# ACTIVITY:
In the entries that follow, how many lines contain "name"? Answer with the number only.

━━━ THE DATA

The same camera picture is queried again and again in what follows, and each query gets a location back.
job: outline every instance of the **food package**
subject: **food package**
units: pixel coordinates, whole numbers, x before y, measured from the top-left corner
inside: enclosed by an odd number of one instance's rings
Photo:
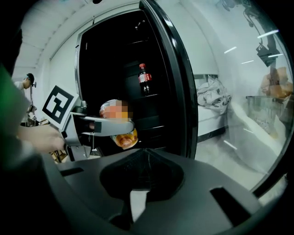
[[[122,121],[130,121],[132,118],[132,112],[126,101],[107,101],[101,106],[99,113],[102,118],[120,118]],[[110,138],[124,150],[133,147],[138,142],[136,129],[130,133],[112,135]]]

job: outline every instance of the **white ceiling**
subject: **white ceiling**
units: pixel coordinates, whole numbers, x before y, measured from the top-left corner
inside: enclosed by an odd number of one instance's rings
[[[40,0],[26,14],[22,24],[23,43],[12,78],[35,73],[42,53],[55,32],[92,0]]]

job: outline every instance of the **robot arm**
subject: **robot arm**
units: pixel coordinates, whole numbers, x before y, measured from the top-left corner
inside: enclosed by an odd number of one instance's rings
[[[132,121],[88,116],[86,102],[81,101],[76,93],[68,93],[58,86],[53,88],[42,110],[48,121],[61,132],[71,161],[89,157],[94,144],[85,139],[125,134],[135,128]]]

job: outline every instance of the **hand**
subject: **hand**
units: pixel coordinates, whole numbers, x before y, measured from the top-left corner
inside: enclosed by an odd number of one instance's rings
[[[58,130],[50,125],[37,127],[22,127],[17,136],[21,140],[30,142],[40,152],[64,150],[64,140]]]

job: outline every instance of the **white wall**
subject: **white wall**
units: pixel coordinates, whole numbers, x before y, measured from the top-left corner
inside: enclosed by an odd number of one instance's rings
[[[218,74],[207,39],[191,15],[178,1],[157,1],[178,31],[189,56],[193,74]]]
[[[251,28],[243,16],[244,7],[238,6],[226,11],[221,2],[209,0],[182,0],[182,5],[198,23],[203,31],[219,71],[219,79],[233,95],[234,100],[240,103],[247,95],[257,95],[263,77],[269,73],[269,68],[257,56],[256,48],[260,40],[255,28]],[[254,21],[263,34],[261,26]],[[283,53],[277,43],[277,49]],[[224,54],[224,51],[236,46],[237,49]],[[285,56],[277,59],[277,68],[287,67],[290,70]]]

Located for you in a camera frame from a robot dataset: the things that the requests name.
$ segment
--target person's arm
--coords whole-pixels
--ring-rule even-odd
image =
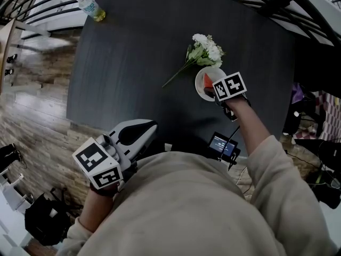
[[[226,102],[238,117],[255,185],[251,203],[262,214],[288,256],[335,255],[319,203],[280,142],[242,99]]]
[[[106,190],[117,189],[117,185],[109,186]],[[101,196],[89,190],[85,199],[83,211],[75,224],[69,228],[67,238],[64,239],[56,256],[76,255],[85,242],[97,230],[99,225],[111,212],[113,198]]]
[[[247,153],[250,155],[263,140],[270,136],[270,133],[244,99],[230,99],[226,101],[226,104],[238,117],[240,132],[244,139]]]

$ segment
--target watermelon slice
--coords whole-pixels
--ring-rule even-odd
[[[204,88],[213,88],[213,82],[208,77],[207,73],[204,74]]]

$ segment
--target purple fabric
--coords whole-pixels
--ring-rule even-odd
[[[293,94],[293,98],[291,100],[291,104],[297,103],[297,102],[303,100],[303,98],[304,98],[304,94],[303,94],[302,89],[298,83],[293,84],[293,93],[292,94]]]

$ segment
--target white plate
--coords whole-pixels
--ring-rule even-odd
[[[205,73],[207,73],[208,77],[211,79],[213,83],[223,77],[226,77],[226,74],[220,68],[214,68],[212,66],[205,67],[197,73],[196,81],[194,82],[194,84],[196,86],[196,90],[199,96],[201,96],[204,100],[214,101],[214,98],[211,98],[204,93],[204,74]]]

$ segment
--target white flower
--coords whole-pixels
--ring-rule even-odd
[[[196,43],[194,44],[195,47],[198,47],[199,44],[201,44],[204,49],[207,48],[207,46],[208,46],[208,38],[205,35],[203,35],[203,34],[194,34],[192,39],[194,41],[196,41]]]
[[[221,47],[221,46],[217,46],[217,48],[219,49],[220,56],[223,56],[223,55],[225,55],[225,52],[223,51],[223,49],[222,49],[222,47]]]
[[[217,48],[216,45],[210,45],[208,47],[208,57],[212,60],[212,61],[217,61],[220,60],[220,51]]]
[[[209,51],[210,49],[213,48],[213,46],[215,46],[215,42],[209,39],[207,42],[207,50]]]

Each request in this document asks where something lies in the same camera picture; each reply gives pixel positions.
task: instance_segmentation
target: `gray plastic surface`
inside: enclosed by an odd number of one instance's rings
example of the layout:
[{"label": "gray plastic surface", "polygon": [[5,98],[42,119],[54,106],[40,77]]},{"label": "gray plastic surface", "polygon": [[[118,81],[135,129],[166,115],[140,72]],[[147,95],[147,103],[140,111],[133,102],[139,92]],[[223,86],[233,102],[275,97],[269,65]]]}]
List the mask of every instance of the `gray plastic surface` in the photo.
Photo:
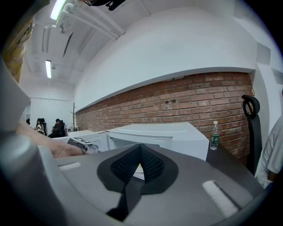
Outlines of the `gray plastic surface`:
[{"label": "gray plastic surface", "polygon": [[47,224],[66,225],[65,211],[46,178],[38,147],[25,136],[10,133],[2,137],[0,150],[3,174],[26,208]]},{"label": "gray plastic surface", "polygon": [[[175,161],[179,167],[179,175],[164,193],[143,195],[125,223],[162,226],[174,223],[210,225],[223,220],[224,216],[202,188],[202,183],[208,180],[216,180],[240,207],[252,200],[248,191],[208,163],[164,148],[153,145],[150,147]],[[89,156],[56,159],[56,162],[58,165],[80,162],[81,167],[64,171],[63,174],[85,199],[101,211],[107,212],[117,206],[120,194],[104,188],[97,177],[96,169],[103,160],[120,153],[124,148]]]},{"label": "gray plastic surface", "polygon": [[[101,212],[97,206],[95,206],[91,200],[88,200],[83,194],[73,186],[67,177],[63,175],[57,166],[57,162],[53,158],[50,151],[40,149],[40,155],[43,159],[43,165],[46,169],[46,176],[50,182],[50,185],[58,198],[59,202],[65,210],[66,214],[66,225],[82,225],[82,226],[121,226],[124,225],[103,212]],[[86,174],[80,174],[81,178],[90,178],[91,172]]]}]

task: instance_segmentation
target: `red brick wall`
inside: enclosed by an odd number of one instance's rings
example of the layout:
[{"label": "red brick wall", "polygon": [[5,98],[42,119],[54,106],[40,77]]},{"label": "red brick wall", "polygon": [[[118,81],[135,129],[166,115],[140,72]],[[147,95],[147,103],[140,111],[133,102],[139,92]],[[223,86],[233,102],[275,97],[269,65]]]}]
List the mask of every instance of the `red brick wall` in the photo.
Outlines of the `red brick wall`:
[{"label": "red brick wall", "polygon": [[218,121],[220,142],[243,163],[249,131],[242,98],[252,95],[246,73],[185,76],[140,87],[96,103],[76,114],[80,130],[102,131],[132,123],[190,122],[207,138]]}]

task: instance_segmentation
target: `curved white wall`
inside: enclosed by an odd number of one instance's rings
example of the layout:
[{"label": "curved white wall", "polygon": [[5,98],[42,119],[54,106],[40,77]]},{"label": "curved white wall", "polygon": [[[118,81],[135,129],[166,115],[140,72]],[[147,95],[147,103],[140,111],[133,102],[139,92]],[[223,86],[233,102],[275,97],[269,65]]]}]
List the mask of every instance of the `curved white wall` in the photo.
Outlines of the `curved white wall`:
[{"label": "curved white wall", "polygon": [[94,57],[75,89],[77,111],[164,79],[213,71],[251,72],[255,56],[256,41],[240,39],[225,21],[205,10],[162,11],[133,24]]},{"label": "curved white wall", "polygon": [[283,79],[282,54],[268,31],[246,19],[234,18],[257,42],[256,71],[252,75],[255,97],[260,102],[262,144],[283,113],[282,84],[278,84],[274,72]]},{"label": "curved white wall", "polygon": [[50,79],[41,79],[36,75],[21,74],[19,85],[31,99],[31,126],[36,126],[38,118],[44,118],[47,134],[51,133],[57,118],[68,127],[72,126],[73,88],[61,83],[50,84]]}]

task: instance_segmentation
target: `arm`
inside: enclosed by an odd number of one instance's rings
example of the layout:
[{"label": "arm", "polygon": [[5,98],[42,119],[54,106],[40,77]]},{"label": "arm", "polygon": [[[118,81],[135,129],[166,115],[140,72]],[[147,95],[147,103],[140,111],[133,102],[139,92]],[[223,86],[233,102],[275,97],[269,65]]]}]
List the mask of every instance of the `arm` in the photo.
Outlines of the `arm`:
[{"label": "arm", "polygon": [[271,172],[270,170],[268,171],[268,177],[267,179],[274,182],[276,177],[277,177],[278,174],[274,173],[274,172]]},{"label": "arm", "polygon": [[36,145],[48,147],[51,150],[54,158],[83,154],[80,148],[51,139],[47,136],[43,136],[42,134],[33,130],[33,128],[31,128],[27,123],[21,121],[19,122],[16,132],[18,134],[27,136]]}]

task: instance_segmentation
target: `fluorescent light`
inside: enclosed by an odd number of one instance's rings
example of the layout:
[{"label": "fluorescent light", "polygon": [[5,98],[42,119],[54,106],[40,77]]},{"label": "fluorescent light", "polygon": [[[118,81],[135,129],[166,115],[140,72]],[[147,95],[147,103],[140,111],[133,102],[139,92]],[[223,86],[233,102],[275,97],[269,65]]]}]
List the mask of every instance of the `fluorescent light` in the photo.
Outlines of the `fluorescent light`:
[{"label": "fluorescent light", "polygon": [[53,7],[53,10],[51,12],[51,15],[50,15],[50,18],[51,19],[54,19],[54,20],[57,20],[58,19],[58,16],[61,12],[61,9],[63,7],[63,5],[65,4],[65,1],[66,0],[57,0],[54,7]]},{"label": "fluorescent light", "polygon": [[46,65],[47,77],[48,77],[49,79],[51,79],[51,61],[50,61],[50,60],[46,60],[46,61],[45,61],[45,65]]}]

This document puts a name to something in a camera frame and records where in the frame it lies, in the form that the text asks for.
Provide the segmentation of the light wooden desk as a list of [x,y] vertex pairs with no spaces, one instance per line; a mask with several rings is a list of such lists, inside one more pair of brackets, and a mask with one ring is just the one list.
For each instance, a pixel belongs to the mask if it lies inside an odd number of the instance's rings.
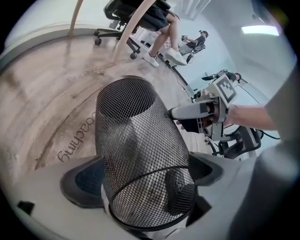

━━━━━━

# SOLUTION BELOW:
2